Once in motion, the vibranium frame and body panels are collecting every bit of kinetic energy they encounter—the molecules of air that hit the body of the car will transfer their kinetic energy to the system, the vibrations of the road, the motions of the passengers inside, along with more traditional energy reclamation systems like regenerative braking.
Hell, if the car was sitting for a while, and you forgot to put fuel in the ICE motor, you could probably get a good 10 or 20 miles of range by just pounding on the hood with your fists for a few minutes.
Vibranium has been shown to be incredibly effective at harvesting ambient kinetic energy; a few minutes of ICE-assisted driving would likely be enough to charge the vibranium up to the point where you could travel for 200 to 300 miles before needing to restart the gas engine—perhaps more if it was windy, or if you, say, got caught in a rainstorm, with each raindrop adding a nice burst of energy to the car as it impacted the vibranium-alloy roof and hood.

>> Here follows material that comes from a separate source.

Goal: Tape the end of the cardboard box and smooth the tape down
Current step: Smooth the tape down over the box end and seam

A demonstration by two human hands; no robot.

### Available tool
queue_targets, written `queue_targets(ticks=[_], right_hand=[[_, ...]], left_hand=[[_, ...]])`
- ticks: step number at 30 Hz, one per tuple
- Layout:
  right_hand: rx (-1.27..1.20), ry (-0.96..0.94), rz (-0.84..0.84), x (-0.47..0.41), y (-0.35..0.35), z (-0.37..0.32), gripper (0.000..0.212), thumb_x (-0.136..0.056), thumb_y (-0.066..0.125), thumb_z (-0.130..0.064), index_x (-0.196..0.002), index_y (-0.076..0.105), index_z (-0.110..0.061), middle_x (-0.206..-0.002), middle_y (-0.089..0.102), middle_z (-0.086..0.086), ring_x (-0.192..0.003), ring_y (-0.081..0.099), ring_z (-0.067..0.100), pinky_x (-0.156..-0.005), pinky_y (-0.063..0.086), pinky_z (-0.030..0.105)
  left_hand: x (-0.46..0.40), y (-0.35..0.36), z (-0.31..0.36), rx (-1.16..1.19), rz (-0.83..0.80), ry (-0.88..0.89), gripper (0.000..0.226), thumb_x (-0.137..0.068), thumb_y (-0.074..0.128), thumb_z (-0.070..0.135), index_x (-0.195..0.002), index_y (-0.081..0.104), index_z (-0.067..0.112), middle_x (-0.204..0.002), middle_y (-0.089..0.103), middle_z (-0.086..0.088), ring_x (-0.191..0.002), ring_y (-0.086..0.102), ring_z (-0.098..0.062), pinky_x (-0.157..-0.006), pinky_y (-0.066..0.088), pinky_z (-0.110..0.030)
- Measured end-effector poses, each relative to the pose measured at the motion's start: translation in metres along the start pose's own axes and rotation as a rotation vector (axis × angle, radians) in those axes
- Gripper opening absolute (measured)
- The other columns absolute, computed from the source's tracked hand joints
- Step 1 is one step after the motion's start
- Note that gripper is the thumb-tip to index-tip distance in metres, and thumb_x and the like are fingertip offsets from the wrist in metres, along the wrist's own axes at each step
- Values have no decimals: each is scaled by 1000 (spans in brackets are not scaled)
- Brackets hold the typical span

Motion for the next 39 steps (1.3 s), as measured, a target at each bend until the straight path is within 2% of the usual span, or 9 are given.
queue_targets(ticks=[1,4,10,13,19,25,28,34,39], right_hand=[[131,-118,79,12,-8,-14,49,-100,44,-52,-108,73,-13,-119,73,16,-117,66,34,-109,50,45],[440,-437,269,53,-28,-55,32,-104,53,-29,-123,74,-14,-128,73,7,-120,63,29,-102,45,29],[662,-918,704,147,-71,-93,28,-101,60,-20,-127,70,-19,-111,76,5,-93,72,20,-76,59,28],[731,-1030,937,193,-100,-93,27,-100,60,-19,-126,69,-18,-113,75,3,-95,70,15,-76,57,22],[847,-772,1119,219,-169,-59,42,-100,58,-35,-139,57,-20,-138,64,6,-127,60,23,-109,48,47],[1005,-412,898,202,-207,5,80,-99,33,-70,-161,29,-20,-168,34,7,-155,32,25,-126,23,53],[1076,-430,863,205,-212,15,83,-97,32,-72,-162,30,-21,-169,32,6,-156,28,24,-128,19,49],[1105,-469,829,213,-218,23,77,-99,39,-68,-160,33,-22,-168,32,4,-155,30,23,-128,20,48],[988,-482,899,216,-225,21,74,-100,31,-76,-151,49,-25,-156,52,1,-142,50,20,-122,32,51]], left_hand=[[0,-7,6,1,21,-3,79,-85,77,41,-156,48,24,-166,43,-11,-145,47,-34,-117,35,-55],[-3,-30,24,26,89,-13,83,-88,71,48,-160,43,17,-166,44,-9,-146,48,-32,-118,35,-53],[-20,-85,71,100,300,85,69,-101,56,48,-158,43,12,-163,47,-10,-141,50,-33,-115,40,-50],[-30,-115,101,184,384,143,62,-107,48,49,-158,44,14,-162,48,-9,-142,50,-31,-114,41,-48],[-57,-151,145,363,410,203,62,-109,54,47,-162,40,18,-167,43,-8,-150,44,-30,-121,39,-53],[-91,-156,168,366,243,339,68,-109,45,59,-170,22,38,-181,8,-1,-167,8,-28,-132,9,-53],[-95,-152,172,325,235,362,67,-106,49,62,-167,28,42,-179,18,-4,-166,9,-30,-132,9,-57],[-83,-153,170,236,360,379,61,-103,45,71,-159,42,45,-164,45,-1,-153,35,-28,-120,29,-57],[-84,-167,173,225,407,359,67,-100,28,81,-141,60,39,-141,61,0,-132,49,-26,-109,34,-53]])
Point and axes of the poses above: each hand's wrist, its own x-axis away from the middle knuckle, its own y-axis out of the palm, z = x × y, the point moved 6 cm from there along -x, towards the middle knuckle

What you’d have, essentially, is a hybrid car without the biggest disadvantage of a hybrid: the heavy, inefficient battery. The vibranium frame and body panels would be both an incredibly strong and safe structure for the car as well as all the energy storage the car needs. You could shave hundreds and hundreds of pounds from cars, eliminate the difficult and environmentally troubling mining of resources like lithium, and never worry about finding a charging station or if your battery pack is going to degrade to uselessness after 10 years.
With a car like this, the Wakandans could make every Prius (and likely Tesla) on the road obsolete overnight. Wakandan vibranium technology has the potential to make incredibly efficient automobiles without sacrificing range or performance. I can’t wait until we start seeing these things on the market—you’d have to be an idiot to buy anything that didn’t use Wakandan vibranium-based tech.
Oh, shit, right. This is fictional. Dammit.